The groups characterize Elran and his role, using terms such as “Orientalist” and “murderous,” and further claim that the former general’s course indirectly pushes students of the class to overlook Palestinian issues and that it “implicitly demoniz[es] their struggle for liberation.”
Campus Reform spoke with Matthew Pina, vice president of the UChicago College Republicans, who had a slightly different take on the matter.
“Unsurprisingly, the students that wrote this letter miss the irony in the fact that their calls to shut down open discourse and silence free speech are enabled by the [University’s] principles on free expression,” Pina said. “Whereas the University has made General Elran’s class open for the debate, discussion and participation of every student who wishes to broaden their intellectual horizons, the UChicago Socialists and Students for Justice in Palestine evidently want their opinions to be the only ones to have a platform. This is certainly an interesting stance to take for groups that talk so often about oppression, but not one that was entirely unexpected.”
Jessica Marzucco, director of Christians United for Israel on Campus, also spoke with Campus Reform about the op-ed.

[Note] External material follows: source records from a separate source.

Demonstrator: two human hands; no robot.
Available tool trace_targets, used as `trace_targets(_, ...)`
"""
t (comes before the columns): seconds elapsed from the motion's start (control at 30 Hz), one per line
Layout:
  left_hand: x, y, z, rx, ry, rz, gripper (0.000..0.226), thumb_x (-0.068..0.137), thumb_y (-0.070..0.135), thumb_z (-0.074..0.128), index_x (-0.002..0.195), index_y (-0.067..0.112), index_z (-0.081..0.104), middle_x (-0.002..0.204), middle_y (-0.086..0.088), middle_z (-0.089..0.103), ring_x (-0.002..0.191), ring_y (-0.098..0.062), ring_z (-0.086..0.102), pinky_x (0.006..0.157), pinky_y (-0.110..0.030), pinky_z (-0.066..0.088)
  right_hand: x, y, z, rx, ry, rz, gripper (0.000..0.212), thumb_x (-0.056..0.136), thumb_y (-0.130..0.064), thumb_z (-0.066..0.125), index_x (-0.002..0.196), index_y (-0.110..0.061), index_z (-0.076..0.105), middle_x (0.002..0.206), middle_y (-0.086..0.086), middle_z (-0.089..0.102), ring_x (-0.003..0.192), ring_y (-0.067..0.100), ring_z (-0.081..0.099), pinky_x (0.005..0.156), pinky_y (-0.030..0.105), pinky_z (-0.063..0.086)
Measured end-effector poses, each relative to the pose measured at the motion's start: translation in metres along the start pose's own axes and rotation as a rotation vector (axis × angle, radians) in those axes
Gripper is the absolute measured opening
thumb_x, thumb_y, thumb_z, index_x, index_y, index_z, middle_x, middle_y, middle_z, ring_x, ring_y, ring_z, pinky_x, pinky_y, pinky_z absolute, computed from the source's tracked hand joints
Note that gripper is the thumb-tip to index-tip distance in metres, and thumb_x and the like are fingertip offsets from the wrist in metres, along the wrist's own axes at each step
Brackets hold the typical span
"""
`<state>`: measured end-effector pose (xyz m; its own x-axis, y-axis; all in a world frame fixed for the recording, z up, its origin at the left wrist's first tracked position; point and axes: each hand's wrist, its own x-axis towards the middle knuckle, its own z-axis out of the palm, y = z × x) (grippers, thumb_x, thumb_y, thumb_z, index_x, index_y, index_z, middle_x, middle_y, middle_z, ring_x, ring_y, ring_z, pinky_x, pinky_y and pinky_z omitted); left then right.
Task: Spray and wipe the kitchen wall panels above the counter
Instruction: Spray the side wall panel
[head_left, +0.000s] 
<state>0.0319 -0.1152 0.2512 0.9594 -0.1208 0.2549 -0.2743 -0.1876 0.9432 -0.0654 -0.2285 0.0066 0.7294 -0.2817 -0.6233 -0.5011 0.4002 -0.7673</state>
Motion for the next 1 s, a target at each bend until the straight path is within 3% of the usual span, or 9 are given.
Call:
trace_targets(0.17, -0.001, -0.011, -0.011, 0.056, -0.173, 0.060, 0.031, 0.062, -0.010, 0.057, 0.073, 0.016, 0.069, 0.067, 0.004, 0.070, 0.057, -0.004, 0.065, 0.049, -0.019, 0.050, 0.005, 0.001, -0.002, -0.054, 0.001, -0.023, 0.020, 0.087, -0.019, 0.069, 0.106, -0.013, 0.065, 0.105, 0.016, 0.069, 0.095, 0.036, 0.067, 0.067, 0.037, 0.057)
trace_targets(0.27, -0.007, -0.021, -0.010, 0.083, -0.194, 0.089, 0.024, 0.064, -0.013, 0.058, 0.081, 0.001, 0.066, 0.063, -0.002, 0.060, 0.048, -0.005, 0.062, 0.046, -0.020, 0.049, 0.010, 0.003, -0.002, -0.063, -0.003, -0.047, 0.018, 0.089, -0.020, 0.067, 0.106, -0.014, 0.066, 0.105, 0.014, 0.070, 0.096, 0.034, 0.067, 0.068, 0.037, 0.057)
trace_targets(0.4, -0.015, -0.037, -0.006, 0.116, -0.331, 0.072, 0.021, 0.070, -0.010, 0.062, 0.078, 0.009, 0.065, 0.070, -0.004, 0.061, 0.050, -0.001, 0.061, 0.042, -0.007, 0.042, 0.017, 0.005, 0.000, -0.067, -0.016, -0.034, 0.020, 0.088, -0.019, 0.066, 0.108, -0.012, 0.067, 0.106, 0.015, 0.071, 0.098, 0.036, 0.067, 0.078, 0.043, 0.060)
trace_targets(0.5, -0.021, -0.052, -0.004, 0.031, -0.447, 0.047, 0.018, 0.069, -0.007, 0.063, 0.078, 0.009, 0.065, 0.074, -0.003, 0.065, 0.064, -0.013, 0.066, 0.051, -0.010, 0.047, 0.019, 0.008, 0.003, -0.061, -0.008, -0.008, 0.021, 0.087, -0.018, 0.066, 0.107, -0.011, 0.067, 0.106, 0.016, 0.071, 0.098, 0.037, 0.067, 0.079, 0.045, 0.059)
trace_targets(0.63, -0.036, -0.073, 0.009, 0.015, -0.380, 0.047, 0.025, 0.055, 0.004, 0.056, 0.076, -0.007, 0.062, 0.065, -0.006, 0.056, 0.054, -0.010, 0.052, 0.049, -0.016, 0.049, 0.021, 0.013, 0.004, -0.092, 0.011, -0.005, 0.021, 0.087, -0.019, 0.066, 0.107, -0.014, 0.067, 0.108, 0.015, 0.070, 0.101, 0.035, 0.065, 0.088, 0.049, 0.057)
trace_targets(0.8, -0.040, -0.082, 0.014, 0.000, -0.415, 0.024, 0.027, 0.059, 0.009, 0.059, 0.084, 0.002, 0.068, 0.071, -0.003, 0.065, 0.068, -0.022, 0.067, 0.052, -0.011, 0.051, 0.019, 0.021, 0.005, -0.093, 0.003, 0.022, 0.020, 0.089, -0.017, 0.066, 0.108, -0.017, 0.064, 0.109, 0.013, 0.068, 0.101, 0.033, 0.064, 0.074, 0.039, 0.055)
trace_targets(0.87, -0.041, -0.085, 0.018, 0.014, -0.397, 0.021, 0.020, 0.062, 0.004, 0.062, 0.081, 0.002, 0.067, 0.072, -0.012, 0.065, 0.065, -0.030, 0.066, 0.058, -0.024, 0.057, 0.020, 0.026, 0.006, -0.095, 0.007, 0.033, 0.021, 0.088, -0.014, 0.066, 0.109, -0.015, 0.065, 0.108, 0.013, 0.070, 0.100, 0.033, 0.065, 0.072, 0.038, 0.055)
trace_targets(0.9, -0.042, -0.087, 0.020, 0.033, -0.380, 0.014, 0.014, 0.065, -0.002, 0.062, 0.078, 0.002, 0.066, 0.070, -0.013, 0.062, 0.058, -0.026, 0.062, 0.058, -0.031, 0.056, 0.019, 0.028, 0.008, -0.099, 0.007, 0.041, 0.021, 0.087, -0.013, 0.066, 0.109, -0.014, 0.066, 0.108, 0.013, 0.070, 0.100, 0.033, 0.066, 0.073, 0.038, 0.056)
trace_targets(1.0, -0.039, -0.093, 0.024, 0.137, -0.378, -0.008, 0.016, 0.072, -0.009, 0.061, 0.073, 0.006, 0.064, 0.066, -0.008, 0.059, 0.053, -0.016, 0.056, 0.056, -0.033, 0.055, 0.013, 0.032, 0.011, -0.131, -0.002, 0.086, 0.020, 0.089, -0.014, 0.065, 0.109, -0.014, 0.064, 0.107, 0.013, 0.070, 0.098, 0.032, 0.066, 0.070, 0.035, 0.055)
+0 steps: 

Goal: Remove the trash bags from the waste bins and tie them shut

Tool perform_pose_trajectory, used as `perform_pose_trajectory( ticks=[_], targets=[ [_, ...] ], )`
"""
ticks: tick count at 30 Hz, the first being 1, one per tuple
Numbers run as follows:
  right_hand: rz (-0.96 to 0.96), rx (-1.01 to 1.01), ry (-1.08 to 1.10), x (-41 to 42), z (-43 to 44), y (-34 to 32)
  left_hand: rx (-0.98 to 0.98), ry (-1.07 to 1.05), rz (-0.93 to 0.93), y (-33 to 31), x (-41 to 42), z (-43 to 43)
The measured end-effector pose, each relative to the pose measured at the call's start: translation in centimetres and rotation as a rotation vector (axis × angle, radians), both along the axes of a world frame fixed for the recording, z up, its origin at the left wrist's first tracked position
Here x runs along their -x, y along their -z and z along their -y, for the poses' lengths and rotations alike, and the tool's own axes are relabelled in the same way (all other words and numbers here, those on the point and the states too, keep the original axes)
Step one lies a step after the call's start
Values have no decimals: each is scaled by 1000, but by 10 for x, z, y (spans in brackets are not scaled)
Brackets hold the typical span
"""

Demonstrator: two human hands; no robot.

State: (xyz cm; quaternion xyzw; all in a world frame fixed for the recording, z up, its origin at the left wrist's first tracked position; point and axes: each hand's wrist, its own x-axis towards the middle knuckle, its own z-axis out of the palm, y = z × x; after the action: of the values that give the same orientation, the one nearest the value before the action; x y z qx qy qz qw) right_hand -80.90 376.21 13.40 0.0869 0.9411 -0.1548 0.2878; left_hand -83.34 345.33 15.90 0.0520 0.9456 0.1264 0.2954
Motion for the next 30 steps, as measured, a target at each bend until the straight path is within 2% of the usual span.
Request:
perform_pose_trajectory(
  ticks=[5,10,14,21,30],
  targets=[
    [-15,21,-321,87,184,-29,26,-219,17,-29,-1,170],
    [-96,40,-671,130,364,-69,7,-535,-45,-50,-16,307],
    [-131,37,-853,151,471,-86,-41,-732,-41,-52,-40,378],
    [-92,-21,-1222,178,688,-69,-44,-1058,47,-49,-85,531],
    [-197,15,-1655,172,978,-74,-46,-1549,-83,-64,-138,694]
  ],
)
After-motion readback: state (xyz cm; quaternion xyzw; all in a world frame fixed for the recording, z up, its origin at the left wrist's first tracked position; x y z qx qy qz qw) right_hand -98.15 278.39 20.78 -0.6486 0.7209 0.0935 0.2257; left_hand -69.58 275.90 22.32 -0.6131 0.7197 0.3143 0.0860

“It is ludicrous to claim Israel’s justified resistance to terrorism is somehow Islamophobic,” Marczucco said, claiming that there is “an effort to shut down any voice that doesn’t share the authors’ worldview.”
“In doing so, the authors of this piece betray the complete lack of confidence they have in their own position as they seem to feel their arguments will fold when confronted by a differing perspective.”
Campus Reform reached out to the university, as well as both student groups, but did not receive comments in time for publication.